4. Empirical Evaluation Across Benchmarks
PADME's effectiveness is demonstrated in four benchmarks, including complex simulated domains:
- ALFWorld: PADME attains higher Prefix Match Length, Prefix Accuracy, Sequential Match, and Final Match scores than baselines such as Act-Only, ReAct, Chain-of-Thought, and SPRING. Notably, Final Match (FM) scores near 0.69 evidence robust completion of procedural objectives even in the presence of long-term dependencies.
- ScienceWorld: Despite higher task flexibility, PADME outperforms unstructured baselines in maintaining procedural alignment, as indicated by superior PML and PA scores.
- PADME generalizes well over a range of domains, underscoring the power of explicit structure for handling highly variable, multi-step tasks.
5. Application Domains and Scalability
PADME's architectural choices support scalable, multi-domain deployment:
- Domains of Application:
- Business workflows and SOP execution: Conversion of complex, regulated procedures (manufacturing, regulatory compliance) into reusable and executable graphs.
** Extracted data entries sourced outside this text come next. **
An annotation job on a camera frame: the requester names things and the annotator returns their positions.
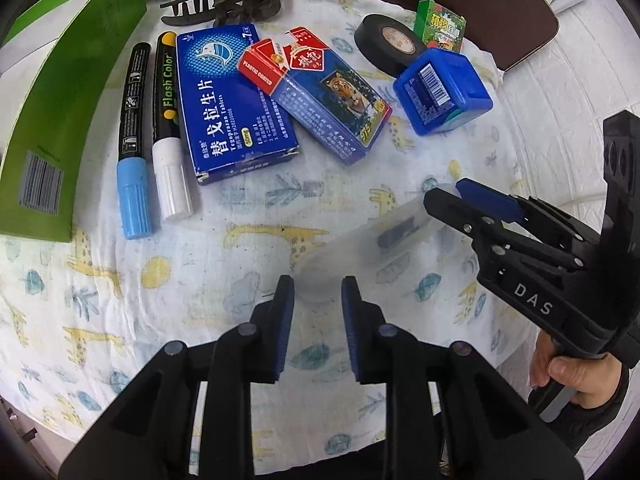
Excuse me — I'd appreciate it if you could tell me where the black marker white cap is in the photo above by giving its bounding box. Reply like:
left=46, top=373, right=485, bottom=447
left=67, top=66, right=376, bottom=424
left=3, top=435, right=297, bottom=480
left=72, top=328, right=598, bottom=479
left=151, top=32, right=194, bottom=222

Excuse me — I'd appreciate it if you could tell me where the green cardboard box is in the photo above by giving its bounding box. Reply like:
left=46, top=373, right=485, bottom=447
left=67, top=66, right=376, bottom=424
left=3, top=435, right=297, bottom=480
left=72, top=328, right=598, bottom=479
left=0, top=0, right=148, bottom=243

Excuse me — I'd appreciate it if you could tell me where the dark wooden headboard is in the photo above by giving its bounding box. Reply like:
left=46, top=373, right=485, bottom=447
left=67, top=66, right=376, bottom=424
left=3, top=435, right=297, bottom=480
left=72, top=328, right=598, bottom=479
left=280, top=0, right=559, bottom=72

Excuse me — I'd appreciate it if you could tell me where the clear plastic tube case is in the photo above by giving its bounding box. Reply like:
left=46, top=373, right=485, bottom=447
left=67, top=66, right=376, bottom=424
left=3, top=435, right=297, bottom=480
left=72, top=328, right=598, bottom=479
left=295, top=195, right=446, bottom=306

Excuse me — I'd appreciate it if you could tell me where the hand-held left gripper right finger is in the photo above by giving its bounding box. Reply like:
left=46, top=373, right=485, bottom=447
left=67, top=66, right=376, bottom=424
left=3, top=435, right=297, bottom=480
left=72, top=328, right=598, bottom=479
left=341, top=276, right=583, bottom=480

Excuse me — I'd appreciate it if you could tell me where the blue red playing card box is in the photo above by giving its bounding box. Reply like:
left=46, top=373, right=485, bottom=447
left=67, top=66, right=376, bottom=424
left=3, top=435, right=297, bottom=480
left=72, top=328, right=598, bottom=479
left=237, top=27, right=392, bottom=167

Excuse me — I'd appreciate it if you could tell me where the blue medicine box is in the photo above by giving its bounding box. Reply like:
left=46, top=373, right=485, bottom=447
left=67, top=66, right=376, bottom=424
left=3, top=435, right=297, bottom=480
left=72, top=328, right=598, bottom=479
left=176, top=23, right=300, bottom=186

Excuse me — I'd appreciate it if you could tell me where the black marker blue cap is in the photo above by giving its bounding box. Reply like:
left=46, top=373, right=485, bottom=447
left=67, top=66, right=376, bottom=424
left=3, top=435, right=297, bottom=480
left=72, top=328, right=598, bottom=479
left=116, top=42, right=152, bottom=240

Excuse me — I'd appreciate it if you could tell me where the giraffe printed blanket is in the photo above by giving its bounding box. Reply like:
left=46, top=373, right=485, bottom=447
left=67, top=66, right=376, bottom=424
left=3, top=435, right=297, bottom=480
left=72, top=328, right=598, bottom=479
left=0, top=0, right=541, bottom=461

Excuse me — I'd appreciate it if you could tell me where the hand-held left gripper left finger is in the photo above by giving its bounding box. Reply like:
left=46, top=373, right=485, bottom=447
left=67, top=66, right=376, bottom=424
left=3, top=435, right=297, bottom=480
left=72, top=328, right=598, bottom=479
left=59, top=275, right=296, bottom=480

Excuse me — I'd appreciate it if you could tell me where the blue plastic cube box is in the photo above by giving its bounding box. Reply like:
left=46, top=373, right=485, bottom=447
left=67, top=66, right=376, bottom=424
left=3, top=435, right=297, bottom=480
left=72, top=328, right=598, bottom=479
left=393, top=49, right=494, bottom=137

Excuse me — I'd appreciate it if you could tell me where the small green card box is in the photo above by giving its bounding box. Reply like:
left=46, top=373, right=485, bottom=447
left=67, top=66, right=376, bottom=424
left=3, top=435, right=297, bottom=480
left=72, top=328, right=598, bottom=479
left=413, top=0, right=467, bottom=53

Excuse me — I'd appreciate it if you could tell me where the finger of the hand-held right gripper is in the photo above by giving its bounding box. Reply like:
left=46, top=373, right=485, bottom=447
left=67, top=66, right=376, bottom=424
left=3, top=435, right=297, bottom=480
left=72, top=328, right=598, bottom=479
left=424, top=186, right=586, bottom=281
left=456, top=178, right=601, bottom=256

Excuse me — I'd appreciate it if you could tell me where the person's right hand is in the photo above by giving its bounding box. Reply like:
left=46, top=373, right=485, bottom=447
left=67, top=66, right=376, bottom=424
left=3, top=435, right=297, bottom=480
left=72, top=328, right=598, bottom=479
left=530, top=337, right=623, bottom=411

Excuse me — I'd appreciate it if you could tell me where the black tape roll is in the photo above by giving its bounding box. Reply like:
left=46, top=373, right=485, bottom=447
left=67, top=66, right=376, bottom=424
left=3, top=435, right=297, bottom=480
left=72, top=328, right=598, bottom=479
left=355, top=13, right=428, bottom=78
- Scientific experimentation: Enforcement of conditional protocols (e.g., error handling in laboratory automation).
- Recipe and culinary automation: Robust execution of complex, branching food preparation routines.
- Robotic and household task automation: Dynamic adaptation to live inputs and environment state during multi-step tasks.
- Scalability:
- One-time global structure construction during Teach phase supports repeated, parameterized execution in diverse settings with minimal per-instance engineering.
- Modular graph construction supports incremental expansion and straightforward accommodation of domain extensions by attaching or rerouting subgraphs/toolbindings.
6. Comparison to Prior Dynamic Execution Approaches
Relative to related systems:
- Manual vs. Automatic Structuring: Unlike AgentKit or SPRING, which depend on labor-intensive manual graph construction and domain decomposition, PADME automates the structuring process, facilitating rapid scale-up to new procedural domains.
- Structured Intermediate Abstraction: Methods such as ReAct, CoT, or Act-Only reason over free-form text sequences, which increases the risk of drift and error accumulation, especially for long-horizon or branching procedures.
- Dynamic Context-Sensitivity: PADME’s execution framework dynamically adapts at Decision nodes in response to run-time inputs and state, supporting context-sensitive branching that static sequential baselines cannot robustly deliver.
- Empirical Superiority: Across evaluated metrics and domains, PADME consistently maintains better alignment with intended procedural sequences and achieves higher final task success rates.
7. Relationship to Graph-Based Models in Other Modalities
Recent work on graph-based procedural understanding for instructional video (e.g., PKG-based pretraining in Paprika (Zhou et al., 2023)) integrates graph structure for improved downstream performance in tasks such as step recognition and forecasting. The structural bias provided by graph induction in video pretraining aligns with PADME's observation that imposing and exploiting explicit procedure graphs leads to more robust dynamic execution. Both approaches highlight the value of graph abstraction—either as pre-trained representation or as execution scaffold—for supporting the nuanced reasoning required in long-horizon, multi-modal procedures.
Conclusion
PADME establishes a paradigm in which free-form procedural knowledge is first automatically structured into decision graphs and only then subjected to adaptive, context-sensitive execution. This separation, together with explicit graph modeling of dependencies, decisions, and tool interactions, yields a robust, scalable foundation for generalizable autonomous procedure execution. Empirical validation confirms that graph-based intermediate abstractions substantially reduce error in long-horizon reasoning and enable resilient adaptation to dynamic inputs, positioning PADME as a central framework in the advancement of dynamic intelligent agents for procedure-intensive domains (Garg et al., 13 Oct 2025).